“That sounds good to me,” thought Jimmy. “I ought to get over to Ringtown and back to Long Island without having to face any bad weather. I’m certainly glad of it, for I’ll have enough trouble as it is.”
He flew on, his head phones still plugged in. Sounding endlessly he could hear the steady stroke of the Air Mail radio beacon sending a string of dashes—“dah, dah, dah, dah, dah, dah,” which tells the pilot when he is exactly on the line. Jimmy had small need of any such help this morning, for the air was so clear that he could see for miles in every direction. But he thought of the invaluable help this radio beacon must be to the mail pilots in the fog. The device had been perfected since Jimmy was a mail pilot. He had never carried mail under its guidance. But he was as well equipped to profit by it as any mail pilot was. More than once he had been helped in bad weather by this very same signal, as he flew along the mail route.
In a sense he was helped now. A little breeze had been coming up, that blew across the line of flight. Jimmy was being blown to one side, without realizing it. Of course he would presently have noticed that fact anyway, and brought his ship back to the line, but the signal in his ears gave him prompt warning. No longer did he hear the steady beat: “dah, dah, dah, dah, dah, dah.” Instead, the head phones were saying: “dot dah, dot dah, dot dah, dot dah, dot dah.” The radio signal had changed to dot dash, dot dash. That told Jimmy that he was to the left of the line. He knew that if he had chanced to be on the right side of the line instead, the signals would have changed to dash dot, dash dot, and his head phones would have said: “dah dot, dah dot, dah dot, dah dot.” He nosed his ship a little into the wind, and presently he was right over the line once more, and the head phones again were singing: “dah, dah, dah, dah, dah, dah.”

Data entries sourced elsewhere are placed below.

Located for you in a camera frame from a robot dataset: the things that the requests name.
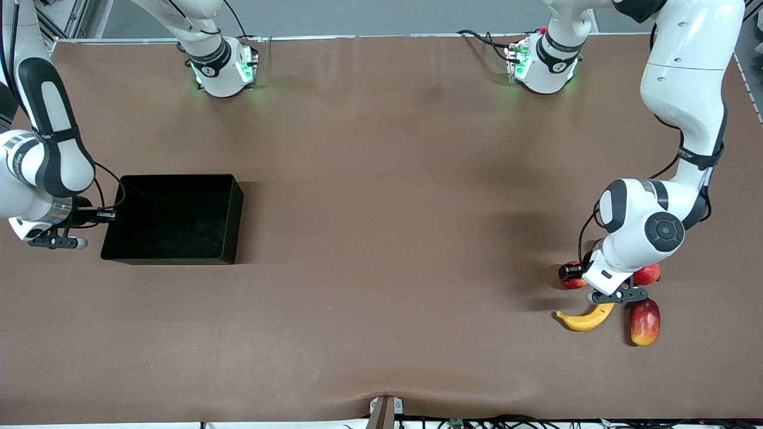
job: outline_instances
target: banana
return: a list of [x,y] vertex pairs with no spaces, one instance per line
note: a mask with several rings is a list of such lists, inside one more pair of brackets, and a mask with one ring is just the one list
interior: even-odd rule
[[592,312],[580,316],[571,316],[563,311],[557,311],[556,317],[573,331],[590,331],[599,326],[610,315],[614,306],[614,303],[598,304]]

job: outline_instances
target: brown table surface
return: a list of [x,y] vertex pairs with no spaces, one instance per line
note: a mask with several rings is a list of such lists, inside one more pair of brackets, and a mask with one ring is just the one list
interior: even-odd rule
[[238,264],[128,266],[99,259],[105,228],[76,252],[0,228],[0,421],[356,418],[380,394],[439,416],[762,416],[763,131],[736,65],[714,216],[663,263],[662,335],[636,348],[622,308],[588,333],[552,311],[588,308],[555,268],[600,192],[678,145],[639,97],[647,38],[592,37],[550,96],[472,43],[278,42],[231,99],[195,91],[172,45],[59,44],[94,158],[236,176]]

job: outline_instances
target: robotic arm
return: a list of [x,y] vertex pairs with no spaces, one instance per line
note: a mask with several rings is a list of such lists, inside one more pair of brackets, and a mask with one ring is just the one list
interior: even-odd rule
[[[228,97],[251,86],[256,55],[211,20],[222,1],[134,0],[178,39],[200,85]],[[81,249],[69,229],[109,221],[108,208],[80,197],[95,178],[94,162],[82,144],[69,97],[50,61],[32,0],[0,0],[0,83],[10,88],[32,123],[32,131],[0,134],[0,216],[34,246]],[[64,235],[57,229],[63,226]]]
[[582,274],[596,292],[593,303],[627,302],[622,287],[638,269],[672,255],[686,230],[709,208],[708,187],[723,152],[726,107],[721,85],[742,25],[743,0],[544,0],[553,19],[545,35],[525,41],[528,66],[514,77],[542,93],[558,91],[585,41],[586,8],[610,7],[643,22],[655,16],[659,33],[641,81],[642,100],[658,118],[681,131],[678,171],[669,180],[618,179],[599,199],[608,235],[584,258]]

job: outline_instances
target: red apple
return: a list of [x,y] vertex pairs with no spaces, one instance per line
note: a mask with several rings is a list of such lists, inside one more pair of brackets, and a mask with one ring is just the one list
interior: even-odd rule
[[636,346],[649,346],[660,334],[660,309],[651,299],[630,308],[630,339]]
[[[567,266],[578,266],[580,265],[580,262],[574,260],[566,263]],[[583,286],[587,285],[588,282],[583,280],[582,278],[579,279],[570,279],[570,280],[562,280],[562,277],[557,274],[559,278],[559,284],[561,284],[565,289],[580,289]]]
[[651,285],[660,281],[660,265],[653,263],[633,273],[633,284],[637,286]]

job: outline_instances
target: black box
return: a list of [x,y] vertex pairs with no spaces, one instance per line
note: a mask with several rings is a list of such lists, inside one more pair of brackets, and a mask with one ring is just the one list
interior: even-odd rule
[[[231,174],[122,176],[101,249],[103,260],[133,265],[236,262],[243,192]],[[121,198],[121,189],[117,199]]]

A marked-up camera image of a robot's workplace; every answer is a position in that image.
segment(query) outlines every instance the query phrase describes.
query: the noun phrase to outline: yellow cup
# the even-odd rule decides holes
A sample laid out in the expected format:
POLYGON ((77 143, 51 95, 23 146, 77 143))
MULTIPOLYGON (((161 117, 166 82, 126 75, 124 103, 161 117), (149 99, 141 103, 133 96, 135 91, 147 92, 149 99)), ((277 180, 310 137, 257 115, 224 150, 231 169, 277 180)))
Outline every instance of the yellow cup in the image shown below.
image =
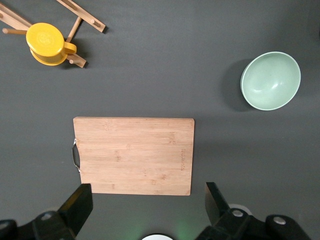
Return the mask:
POLYGON ((76 45, 65 42, 62 33, 51 24, 33 24, 26 32, 26 42, 33 57, 42 64, 56 66, 63 63, 68 54, 77 52, 76 45))

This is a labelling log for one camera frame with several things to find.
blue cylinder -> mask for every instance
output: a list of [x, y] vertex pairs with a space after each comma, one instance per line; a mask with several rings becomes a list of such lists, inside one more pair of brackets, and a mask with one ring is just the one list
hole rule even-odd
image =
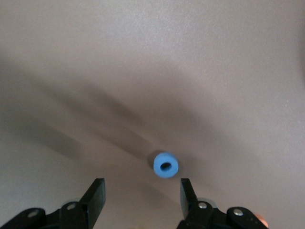
[[177, 158], [169, 153], [158, 154], [153, 161], [153, 170], [161, 178], [171, 178], [176, 175], [179, 169]]

white wall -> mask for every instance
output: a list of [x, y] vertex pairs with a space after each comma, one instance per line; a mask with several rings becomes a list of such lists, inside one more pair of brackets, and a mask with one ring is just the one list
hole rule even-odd
[[[0, 224], [96, 177], [96, 228], [175, 228], [179, 179], [303, 228], [304, 1], [0, 2]], [[147, 160], [169, 150], [179, 174]]]

hole in blue ring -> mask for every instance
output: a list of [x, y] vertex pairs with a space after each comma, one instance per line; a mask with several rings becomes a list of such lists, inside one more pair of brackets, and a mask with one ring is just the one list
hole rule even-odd
[[160, 166], [160, 169], [165, 172], [165, 171], [168, 171], [172, 168], [172, 164], [171, 163], [168, 163], [168, 162], [165, 162], [163, 163], [161, 166]]

metal screw head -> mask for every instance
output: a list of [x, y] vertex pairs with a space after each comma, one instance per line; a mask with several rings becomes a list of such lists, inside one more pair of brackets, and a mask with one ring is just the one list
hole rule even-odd
[[244, 213], [240, 209], [237, 209], [237, 208], [233, 210], [233, 213], [236, 216], [243, 216], [244, 215]]
[[201, 209], [206, 209], [208, 206], [204, 202], [199, 202], [198, 207], [201, 208]]
[[68, 206], [67, 206], [67, 210], [71, 210], [71, 209], [73, 209], [73, 208], [75, 208], [76, 207], [76, 204], [75, 203], [71, 203], [71, 204], [69, 204]]
[[39, 210], [34, 210], [34, 211], [30, 212], [30, 213], [27, 215], [27, 217], [28, 217], [28, 218], [32, 218], [32, 217], [34, 217], [34, 216], [37, 216], [38, 212], [39, 212]]

black plastic part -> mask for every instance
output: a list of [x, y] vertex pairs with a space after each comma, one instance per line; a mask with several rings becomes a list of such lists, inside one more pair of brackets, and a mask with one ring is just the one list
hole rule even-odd
[[[230, 208], [225, 214], [208, 202], [198, 201], [190, 180], [186, 178], [181, 179], [180, 201], [185, 220], [179, 223], [177, 229], [267, 229], [246, 208]], [[235, 215], [235, 209], [241, 210], [243, 215]]]
[[70, 202], [60, 209], [60, 229], [88, 229], [85, 213], [78, 202]]
[[[239, 209], [243, 212], [242, 216], [234, 214], [234, 210]], [[243, 207], [230, 208], [227, 211], [227, 216], [233, 225], [241, 229], [262, 229], [266, 228], [265, 225], [248, 209]]]
[[1, 229], [36, 229], [45, 222], [46, 213], [41, 208], [30, 208], [22, 211]]
[[95, 179], [95, 181], [80, 200], [80, 204], [86, 213], [88, 229], [93, 228], [102, 208], [104, 207], [106, 200], [105, 193], [104, 179]]
[[0, 229], [92, 229], [105, 200], [105, 181], [98, 178], [79, 202], [67, 203], [49, 215], [41, 208], [24, 210]]

“Gee,” thought Jimmy, “if only they had had the radio beacon from the start, how very many tragedies the Air Mail would have been saved. It’s fine for the men who are carrying the mail now. They always know when they are on the line, even if it is so foggy they can’t see a thing. If it just weren’t for these old Pennsylvania mountains, flying the eastern leg of the Air Mail would be pie. But I guess this leg will always be a graveyard. Hello, here’s Ringtown. I’ve got to be thinking about getting down.”
CHAPTER III
Jimmy Meets an Old Friend—Johnnie Lee, of the Wireless Patrol
For many miles—ever since he crossed the Delaware into Pennsylvania, in fact, Jimmy had been flying over a region so rough and rugged that it strikes terror to the heart of the aviator. For here Nature has plowed up the land in rugged furrows that rise thousands of feet. In places the earth is jumbled in confused masses. Rocks, trees, precipices, bogs, and deep ravines characterize the whole countryside. Rare, indeed, is the level spot that is large enough, or smooth enough, or firm enough to permit a safe landing. And well Jimmy knew what awaited him or any other aviator who was luckless enough to be forced down in this terrible region. And yet this country was tame beside that of the “graveyard of airplanes” in the western half of the state. It was here, when he was fairly in the heart of these terrible mountains, that Warren Long had found his plane afire. As Jimmy looked down now at the torn and jagged face of the country, he fairly shivered when he thought of the terrible situation in which his friend had been placed such a short time previously. For it was obviously impossible to land a plane safely in these ragged hills, especially in the dark; and to Jimmy it seemed almost as dangerous to trust to a parachute. For there was no way by which the falling flier could tell when he was about to land with a crash on a rock, or a jagged stump, or in the splintering arms of a pine-tree—no way, it came to Jimmy as an afterthought, unless he carried a flash-light powerful enough to pierce the blackness of the night. And Jimmy felt again that same feeling of gratitude to Uncle Sam that he had felt many a time previously for the little emergency landing fields along the lighted airway that the Government has spied out and marked off with encircling lights at night, where aviators in distress can land in safety.
It was one of these emergency fields—that at Ringtown—which Warren Long had been striving to reach on the preceding night. And it was this same field that Jimmy was now heading for.
Jimmy had been flying rather high. Gently pulling back the throttle, he went into a steep spiral. At about eight hundred feet he straightened up while he glanced at the wind-sock. “Bang” went the gun again, and Jimmy flew around the edge of the field into the wind. The field was none too large. Tall trees on the lee side of it called for plenty of energetic side-slipping and fish-tailing. Jimmy straightened her out, held her off to lose flying speed, and as soon as he felt the wheels touch hauled back on the stick and stepped on his brakes. Jimmy breathed a sigh of relief and thanked his lucky stars for those brakes, for the ship came to rest within twenty-five feet of a stone fence. In another moment he was taxiing safely across the field toward the beacon light tower, where a knot of men and boys had gathered, waiting for Jimmy’s ship to come to rest.
Jimmy throttled down his engine to let it idle for a few minutes so the valves could cool before he “cut his switch.” He stepped to the ground. The little company of spectators surged toward him.